A beautiful building, constructed in the classic Renaissance Revival style, stands tall right in the heart of Tacoma's historic district. It's an ode to the past - and a celebration of the present.
"The Elks Temple originally opened in 1916 for $100,000 - which would be about $2.5 million dollars today," said Matt Osborne, manager of the newly renovated McMenamins Elks Temple in Tacoma.
"The Elks grew to where they had 3,200 members, and they needed their own building here in Tacoma, so they moved in here and they held the building all the way up until 1969!"
Osborne has been part of developing many properties for McMenamins. But the colorful history here makes the Elks Temple truly one of a kind.
"From about the mid-80s until about late 2009, it just sat empty and just got ran down, graffiti-ed, destroyed," he explained.
Eventually, McMenamins bought it. Even though it was pretty run down, they saw potential - and decided to make it someplace special.
"It’s as much about history, music and art as it is food and beverages," he said. "When you look around, and look at all the paintings and all the different stories, everything in this building is a representation of what Tacoma was and will become."
Osborne took us on a tour of some of the highlights of this seven story wonder, staring with the bar in the basement that's a real taste of the tropics - The Old Hangout Bar.
"It is an island-themed bar with a small menu, different style foods - mostly like tacos and small bites, steak, hot dogs with peanut butter - kind of fun things," he said. They also do a lot of craft cocktails like Mai Tai's and Hurricanes in these great, funky glasses."
There's even a waterfall!
"The waterfall is where the old pool used to be in the original Elk’s Temple," said Osborne. "Every time you sit in a different spot, you’re going to see something new."
Next up - The Spanish Ballroom.
"This is the ballroom that’s been here since this building was built in 1916. Now it's used fora music venue," said Osborne. "We do music every night of the week - some shows are free some are national acts."
Right next to the Spanish Ballroom - The Spanish Bar!
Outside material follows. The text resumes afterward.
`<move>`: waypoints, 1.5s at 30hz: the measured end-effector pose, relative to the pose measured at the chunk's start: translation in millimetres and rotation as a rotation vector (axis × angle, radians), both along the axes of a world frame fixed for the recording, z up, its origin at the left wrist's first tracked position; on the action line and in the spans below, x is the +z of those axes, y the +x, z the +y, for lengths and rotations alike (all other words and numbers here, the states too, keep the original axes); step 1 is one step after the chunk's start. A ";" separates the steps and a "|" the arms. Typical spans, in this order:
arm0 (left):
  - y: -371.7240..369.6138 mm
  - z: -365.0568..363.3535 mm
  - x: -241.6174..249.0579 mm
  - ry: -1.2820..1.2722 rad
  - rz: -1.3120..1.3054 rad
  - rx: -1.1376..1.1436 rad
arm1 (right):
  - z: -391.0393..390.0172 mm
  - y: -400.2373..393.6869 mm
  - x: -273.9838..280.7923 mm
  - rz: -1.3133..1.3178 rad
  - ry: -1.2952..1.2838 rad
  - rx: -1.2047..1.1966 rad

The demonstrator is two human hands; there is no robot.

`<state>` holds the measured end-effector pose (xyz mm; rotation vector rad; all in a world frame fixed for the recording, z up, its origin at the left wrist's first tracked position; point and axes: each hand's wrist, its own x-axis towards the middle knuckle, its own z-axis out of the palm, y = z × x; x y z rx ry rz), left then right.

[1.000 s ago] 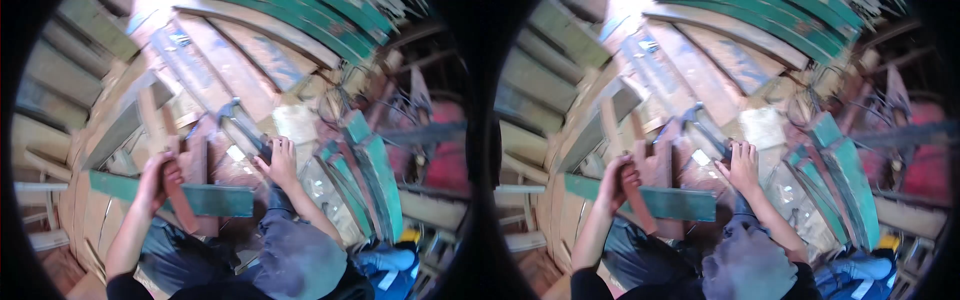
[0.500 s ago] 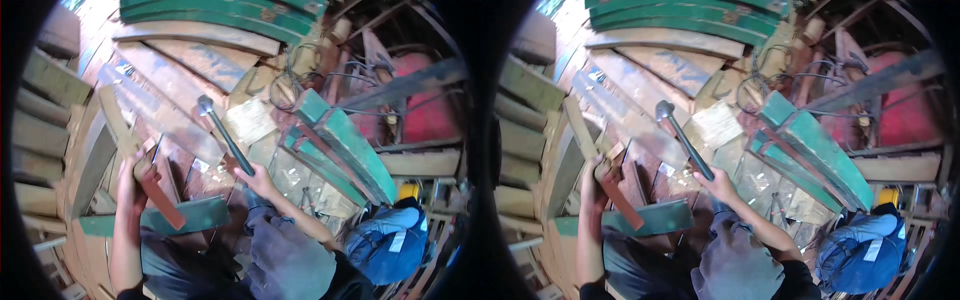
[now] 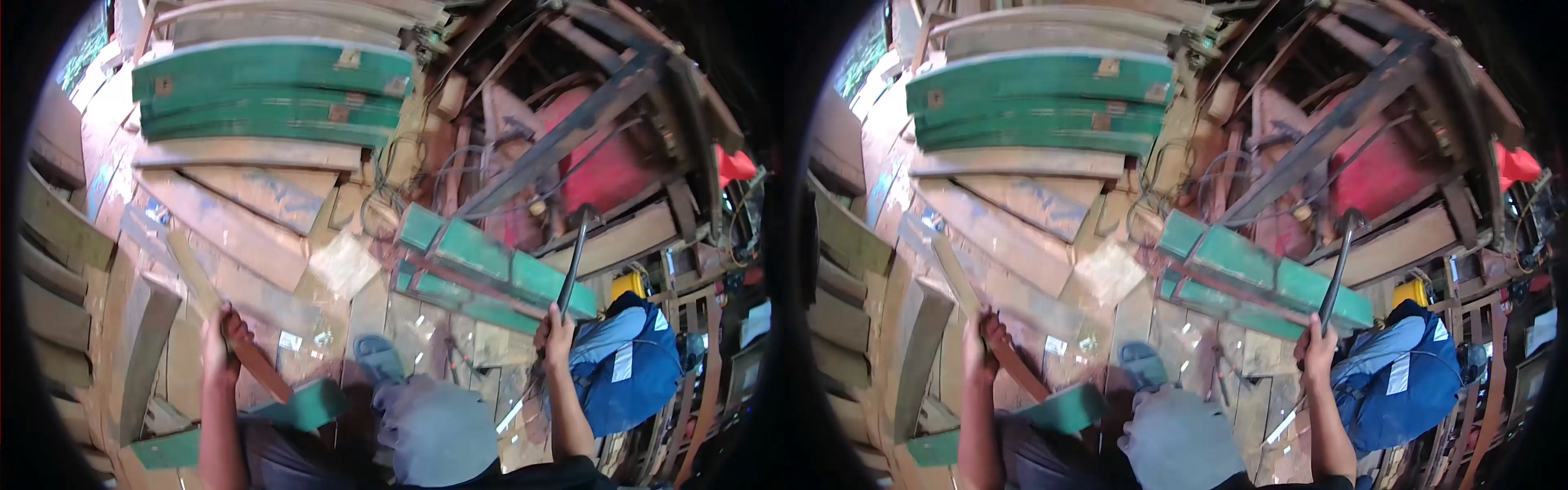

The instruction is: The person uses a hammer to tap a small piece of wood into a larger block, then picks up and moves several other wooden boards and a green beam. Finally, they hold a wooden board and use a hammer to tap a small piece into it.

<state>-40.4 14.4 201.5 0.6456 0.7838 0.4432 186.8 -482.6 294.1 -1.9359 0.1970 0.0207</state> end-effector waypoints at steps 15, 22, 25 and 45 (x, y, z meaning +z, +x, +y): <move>28.5 8.8 -113.2 0.085 0.087 0.079 | 9.3 -14.8 332.7 -1.180 -0.600 0.089; 2.1 28.2 -141.2 0.104 0.050 0.077 | 19.9 127.8 529.4 -1.081 -0.914 0.103; -6.8 33.4 -149.3 0.168 0.092 0.061 | 50.5 131.3 551.7 -0.848 -1.082 0.154; -28.4 -5.9 -96.5 0.181 0.021 0.137 | 211.7 0.2 412.2 -1.186 -0.556 1.069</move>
"This is our Spanish tapas bar, we focus on gin and tonic-style drinks," he said. "This is one of our family friendly restaurants, so you can bring your family in here. We also have the Spanish Steps outside where we do some patio seating."
The wooden bar has some special history.
"Mike and Brian McMenamin had this bar in storage for quite some time, and then they decided - 'Well this venue, this spot is actually perfect for this bar,'" he said. "And when they moved it in, they didn’t realize that the bar had actually been made in Tacoma, Washington but when they put it into place but it fit perfectly!"
There are hidden spaces that you have to hunt for here. As we leaned against a wall - we literally fell into a secret hallway.
"Like every great building, there is a history to this building that included graffiti artwork," said Osborne. "So when McMenamins bought it we wanted to bring back the graffiti artist that did the original tagging when it sat empty. There are a couple of different spots in the building, this being one of them, this is the hallway that leads to our secret bar– The Vault."
The Vault is a secret speakeasy.
"This is our hidden speakeasy bar in the middle of the Elks that you have to come and find," he said. "You’ve got the secret wall that gets you in there, but once you’re in here - this is a great little speakeasy where we focus on whiskey drinks."
The bar is located under the city streets of Tacoma - people are literally walking on the street/ceiling of this cool spot.
"Right above us is Broadway," said Osborne. "This is one of those fun little things we’ve added to a lot of our locations, so we make people come find this place and when they get in here, they don’t want to leave."
Of course we had to get one of their signature drinks, called the Blind Pig Sazerac, which was delicious.
Confession time - we did get a little bit lost in the maze of hallways. There are doors painted "The Way" and "The Other Way" - it's a little bit confusing -and a lot of fun!
Upstairs are the beautiful bedrooms, each one unique.
"In every one of our rooms - we have 45 hotel rooms here at the Elks - and every room is named after somebody with some sort of historical ties to Tacoma."
McMenamins hires different artists in the community in addition to the artists that work for McMenamins. The headboards in each room, for example, are individually painted. No two are alike.
After all that walking around, it was time for some grub in the pub. From the art to the architecture, that rich sense of history literally hangs in every nook and cranny here.
"We want it to be a community gathering space more than anything," explained Osborne. "People to come see their friends, we want people to hang out, check out the artwork, the music, have a beer, talk to each other, get away from the maniac world that we got outside and to come inside and to have a good time."
It may have started as an exclusive Elk's Club, but now the McMenamin's Elks Temple - it's open to everyone to enjoy and make memories.